Как же умеют ползать пластуны, эти пешие казаки! На локтях, ловко, быстро и почти бесшумно. Иван попробовал — ничего не получилось: локти болят, а передвигаешься со скоростью черепахи. Вот и бредут они с Панасом сгибаясь в три погибели. Пройдут шагов десять, постоят, прислушаются — и дальше. В таком тумане можно легко столкнуться лбом с турками, а это нарушило бы все планы. Дошли слухи, что к противнику прибыли новые и большие силы и что турки желают доделать то, что не удалось им в августе. А так ли это — пока никто не знает. Надо подползти к ним поближе, послушать хорошенько, может, что-то и прояснится. Враг вот уже несколько дней осыпает Орлиное гнездо и всю вершину Святого Николая снарядами. Недавно появились у него мортиры — выпускал через каждые десять минут двухпудовую бомбу. Два дня назад прилетели первые пятипудовые бомбы и теперь падают на высоту непрерывно. Скверно ведут себя в воздухе и на земле эти темные чудовища: летят медленно, словно для того, чтобы было видно, насколько они страшны. Разорвутся — человек сразу глохнет на оба уха. Когда они приближаются, всегда думаешь, что это для тебя и для твоей погибели. И убивают, и пугают. — кто их только придумал на беду защитникам Шипки! Ходят слухи, что англичане или немцы: турки вряд ли до такого додумаются!
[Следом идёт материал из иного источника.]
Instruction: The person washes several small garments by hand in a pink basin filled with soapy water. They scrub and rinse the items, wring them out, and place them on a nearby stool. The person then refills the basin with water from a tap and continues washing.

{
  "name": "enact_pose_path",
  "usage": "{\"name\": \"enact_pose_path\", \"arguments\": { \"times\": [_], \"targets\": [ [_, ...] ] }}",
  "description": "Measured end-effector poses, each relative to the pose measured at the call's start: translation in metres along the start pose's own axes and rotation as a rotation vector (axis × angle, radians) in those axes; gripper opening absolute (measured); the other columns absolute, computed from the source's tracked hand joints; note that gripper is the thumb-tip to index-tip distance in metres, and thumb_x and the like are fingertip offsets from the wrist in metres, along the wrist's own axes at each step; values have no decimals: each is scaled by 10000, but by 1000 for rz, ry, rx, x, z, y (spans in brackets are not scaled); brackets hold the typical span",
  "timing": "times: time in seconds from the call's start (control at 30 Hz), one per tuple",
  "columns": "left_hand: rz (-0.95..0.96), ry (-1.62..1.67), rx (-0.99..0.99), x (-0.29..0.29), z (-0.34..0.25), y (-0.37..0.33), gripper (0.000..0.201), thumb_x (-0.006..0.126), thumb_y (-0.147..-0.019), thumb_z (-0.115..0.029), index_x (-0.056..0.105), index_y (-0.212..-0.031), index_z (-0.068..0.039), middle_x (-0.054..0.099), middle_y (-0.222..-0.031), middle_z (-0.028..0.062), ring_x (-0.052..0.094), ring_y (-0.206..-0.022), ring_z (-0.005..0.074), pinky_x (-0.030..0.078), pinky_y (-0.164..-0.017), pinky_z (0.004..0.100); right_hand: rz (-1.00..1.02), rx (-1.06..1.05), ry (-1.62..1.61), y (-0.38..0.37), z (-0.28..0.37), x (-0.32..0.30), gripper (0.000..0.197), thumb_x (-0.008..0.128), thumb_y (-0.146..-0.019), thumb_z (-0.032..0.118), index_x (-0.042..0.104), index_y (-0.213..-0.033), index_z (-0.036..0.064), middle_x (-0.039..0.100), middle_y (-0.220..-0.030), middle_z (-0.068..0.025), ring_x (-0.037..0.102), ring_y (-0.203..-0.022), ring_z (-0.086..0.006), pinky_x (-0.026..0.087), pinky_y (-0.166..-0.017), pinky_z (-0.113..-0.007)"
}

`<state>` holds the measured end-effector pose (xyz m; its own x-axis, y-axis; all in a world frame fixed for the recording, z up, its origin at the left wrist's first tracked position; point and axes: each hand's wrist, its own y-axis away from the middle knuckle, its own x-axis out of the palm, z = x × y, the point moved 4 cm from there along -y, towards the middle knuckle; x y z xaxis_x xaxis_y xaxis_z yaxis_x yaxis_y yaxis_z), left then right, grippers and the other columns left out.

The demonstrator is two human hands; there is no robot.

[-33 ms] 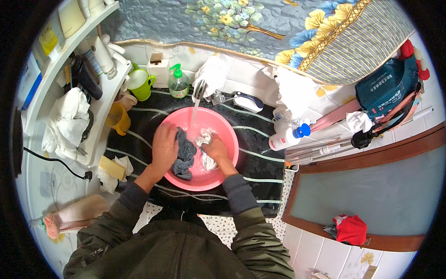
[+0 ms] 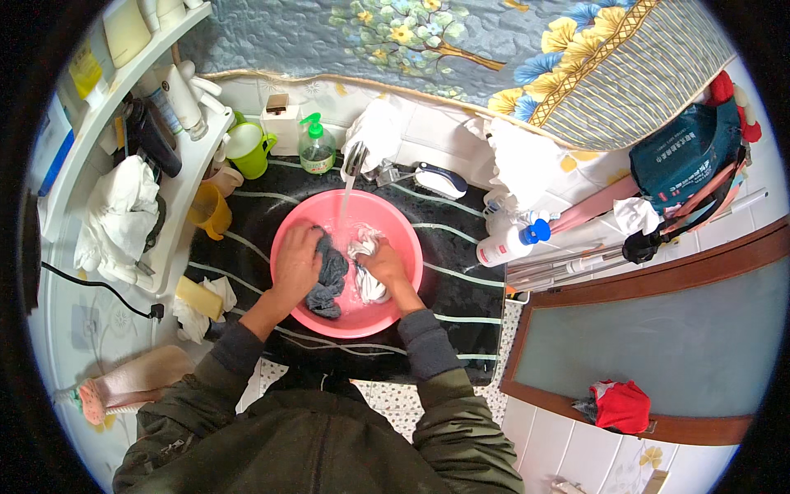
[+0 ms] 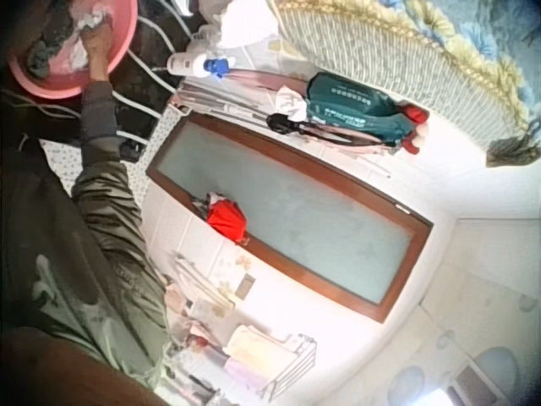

Почему они стреляют без умолку? Может, и впрямь готовятся к новому наступлению? Хоть’бы что-то прояснить!

Пластуны сделали остановку: надо осмотреться и прислушаться. Над головой то и дело кудахтали большие бомбы, наверняка пятипудовые. Пролетали и снаряды, но они неслись быстро и не казались такими страшными. Пули жужжали непрерывно, и Шелонин поругивал турок за то, что они понапрасну переводят добро: что дает стрельба при таком густом тумане? Сулейманка сначала пыталась огрызаться, когда слышала полет не понравившихся ей бомб, но Иван схватил собачью морду и зажал между колен. Собака, наверное, все поняла и уже не пыталась лаять.

— А если мы с Панасом вперед проберемся? — обратился Шелонин к усатому пластуну, старшему их секрета. — Места эти я хорошо знаю, в августе турок выкуривал!

Пластун подумал и сказал, что, пожалуй, можно, но надо быть осмотрительным: турки тоже посылают свои секреты.